Work instruction:
Using the records below, write out again exactly the lines that begin at the line containing "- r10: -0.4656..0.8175" and end at the line containing "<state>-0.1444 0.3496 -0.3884", and no other lines.

-- Opening Marker --

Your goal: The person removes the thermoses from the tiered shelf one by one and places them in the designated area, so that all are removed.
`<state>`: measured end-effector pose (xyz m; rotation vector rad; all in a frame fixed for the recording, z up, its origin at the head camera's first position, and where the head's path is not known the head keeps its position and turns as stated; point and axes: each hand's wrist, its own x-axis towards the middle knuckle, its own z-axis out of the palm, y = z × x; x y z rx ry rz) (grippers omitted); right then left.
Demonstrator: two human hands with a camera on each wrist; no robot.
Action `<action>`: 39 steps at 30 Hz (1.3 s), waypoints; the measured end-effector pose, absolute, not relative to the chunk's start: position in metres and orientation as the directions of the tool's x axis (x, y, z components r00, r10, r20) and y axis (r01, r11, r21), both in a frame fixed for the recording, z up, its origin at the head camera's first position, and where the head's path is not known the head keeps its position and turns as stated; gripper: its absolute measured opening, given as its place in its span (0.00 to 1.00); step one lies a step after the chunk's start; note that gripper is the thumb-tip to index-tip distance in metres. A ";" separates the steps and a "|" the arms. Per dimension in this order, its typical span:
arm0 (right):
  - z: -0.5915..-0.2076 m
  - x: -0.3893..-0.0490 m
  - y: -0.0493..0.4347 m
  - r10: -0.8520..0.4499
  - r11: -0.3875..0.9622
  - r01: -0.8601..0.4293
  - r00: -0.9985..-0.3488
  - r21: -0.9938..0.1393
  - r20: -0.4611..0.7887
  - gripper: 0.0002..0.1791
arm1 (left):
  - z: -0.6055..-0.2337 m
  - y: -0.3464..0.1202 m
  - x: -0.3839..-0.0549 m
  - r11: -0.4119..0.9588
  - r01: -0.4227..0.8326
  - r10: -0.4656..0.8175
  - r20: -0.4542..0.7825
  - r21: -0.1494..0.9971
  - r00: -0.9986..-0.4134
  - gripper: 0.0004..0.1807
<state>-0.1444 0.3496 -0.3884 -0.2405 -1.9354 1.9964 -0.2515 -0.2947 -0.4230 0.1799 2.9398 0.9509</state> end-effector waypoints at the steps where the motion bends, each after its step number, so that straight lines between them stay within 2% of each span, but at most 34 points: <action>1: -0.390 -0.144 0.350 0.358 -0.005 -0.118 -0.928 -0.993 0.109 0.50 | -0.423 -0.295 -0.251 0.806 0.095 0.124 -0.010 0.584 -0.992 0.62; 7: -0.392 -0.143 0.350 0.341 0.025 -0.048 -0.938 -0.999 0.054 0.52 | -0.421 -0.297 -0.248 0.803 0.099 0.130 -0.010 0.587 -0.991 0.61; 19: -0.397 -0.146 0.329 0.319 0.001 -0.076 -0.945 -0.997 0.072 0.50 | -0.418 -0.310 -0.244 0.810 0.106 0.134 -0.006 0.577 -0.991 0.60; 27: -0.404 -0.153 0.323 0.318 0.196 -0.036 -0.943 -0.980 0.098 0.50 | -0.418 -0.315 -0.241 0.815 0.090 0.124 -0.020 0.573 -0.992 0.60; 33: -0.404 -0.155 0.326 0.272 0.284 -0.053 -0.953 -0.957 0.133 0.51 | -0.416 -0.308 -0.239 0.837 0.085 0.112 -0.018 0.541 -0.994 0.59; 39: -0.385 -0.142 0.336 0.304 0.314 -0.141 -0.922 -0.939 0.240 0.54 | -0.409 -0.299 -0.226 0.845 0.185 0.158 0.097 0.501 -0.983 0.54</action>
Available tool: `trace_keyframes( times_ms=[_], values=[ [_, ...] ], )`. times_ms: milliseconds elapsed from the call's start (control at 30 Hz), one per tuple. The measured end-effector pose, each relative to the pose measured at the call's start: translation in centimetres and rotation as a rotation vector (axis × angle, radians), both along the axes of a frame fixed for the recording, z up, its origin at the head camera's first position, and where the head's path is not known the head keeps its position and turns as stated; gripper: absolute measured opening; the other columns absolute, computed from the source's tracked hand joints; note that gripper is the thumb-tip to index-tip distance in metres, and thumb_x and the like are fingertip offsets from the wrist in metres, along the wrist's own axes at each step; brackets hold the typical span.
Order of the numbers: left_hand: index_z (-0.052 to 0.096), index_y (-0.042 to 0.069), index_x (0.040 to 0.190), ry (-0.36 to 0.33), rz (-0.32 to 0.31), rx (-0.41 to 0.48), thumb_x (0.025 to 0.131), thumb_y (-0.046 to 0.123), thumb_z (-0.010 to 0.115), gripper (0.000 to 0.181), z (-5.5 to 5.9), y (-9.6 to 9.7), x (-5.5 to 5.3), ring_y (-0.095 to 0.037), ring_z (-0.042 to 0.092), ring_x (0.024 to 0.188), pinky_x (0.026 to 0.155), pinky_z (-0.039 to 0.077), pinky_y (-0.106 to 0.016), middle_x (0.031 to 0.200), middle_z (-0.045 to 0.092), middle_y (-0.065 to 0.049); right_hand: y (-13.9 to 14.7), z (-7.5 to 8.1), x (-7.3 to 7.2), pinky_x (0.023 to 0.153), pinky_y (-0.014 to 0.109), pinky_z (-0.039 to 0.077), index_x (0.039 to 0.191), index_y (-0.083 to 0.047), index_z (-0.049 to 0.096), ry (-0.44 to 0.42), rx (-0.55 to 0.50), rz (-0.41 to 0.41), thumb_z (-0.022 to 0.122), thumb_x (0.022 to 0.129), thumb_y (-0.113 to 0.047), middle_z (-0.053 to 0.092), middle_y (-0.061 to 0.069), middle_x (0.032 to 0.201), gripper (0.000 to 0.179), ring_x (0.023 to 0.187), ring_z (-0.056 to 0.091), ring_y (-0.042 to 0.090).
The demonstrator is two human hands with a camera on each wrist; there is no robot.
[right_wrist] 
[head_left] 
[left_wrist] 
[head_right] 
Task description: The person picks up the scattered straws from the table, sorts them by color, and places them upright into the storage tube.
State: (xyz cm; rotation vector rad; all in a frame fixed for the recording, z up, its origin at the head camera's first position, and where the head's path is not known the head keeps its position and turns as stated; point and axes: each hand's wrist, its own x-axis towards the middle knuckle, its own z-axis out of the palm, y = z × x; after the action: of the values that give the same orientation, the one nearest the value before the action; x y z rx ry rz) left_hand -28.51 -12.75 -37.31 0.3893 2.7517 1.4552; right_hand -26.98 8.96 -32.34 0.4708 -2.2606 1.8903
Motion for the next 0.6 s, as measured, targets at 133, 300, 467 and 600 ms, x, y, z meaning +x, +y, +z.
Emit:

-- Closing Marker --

Answer section:
  - r10: -0.4656..0.8175
  - r20: -0.4542..0.7825
  - r21: -0.1494..0.9971
  - r00: -0.9986..-0.4134
  - gripper: 0.0004..0.1807
<state>-0.1444 0.3496 -0.3884 -0.2405 -1.9354 1.9964 -0.2515 -0.2947 -0.4230 0.1799 2.9398 0.9509</state> end-effector waypoints at the steps where the motion bends, each after its step number, so that straight lines between them stay within 2% of each span, but at most 34 points: <action>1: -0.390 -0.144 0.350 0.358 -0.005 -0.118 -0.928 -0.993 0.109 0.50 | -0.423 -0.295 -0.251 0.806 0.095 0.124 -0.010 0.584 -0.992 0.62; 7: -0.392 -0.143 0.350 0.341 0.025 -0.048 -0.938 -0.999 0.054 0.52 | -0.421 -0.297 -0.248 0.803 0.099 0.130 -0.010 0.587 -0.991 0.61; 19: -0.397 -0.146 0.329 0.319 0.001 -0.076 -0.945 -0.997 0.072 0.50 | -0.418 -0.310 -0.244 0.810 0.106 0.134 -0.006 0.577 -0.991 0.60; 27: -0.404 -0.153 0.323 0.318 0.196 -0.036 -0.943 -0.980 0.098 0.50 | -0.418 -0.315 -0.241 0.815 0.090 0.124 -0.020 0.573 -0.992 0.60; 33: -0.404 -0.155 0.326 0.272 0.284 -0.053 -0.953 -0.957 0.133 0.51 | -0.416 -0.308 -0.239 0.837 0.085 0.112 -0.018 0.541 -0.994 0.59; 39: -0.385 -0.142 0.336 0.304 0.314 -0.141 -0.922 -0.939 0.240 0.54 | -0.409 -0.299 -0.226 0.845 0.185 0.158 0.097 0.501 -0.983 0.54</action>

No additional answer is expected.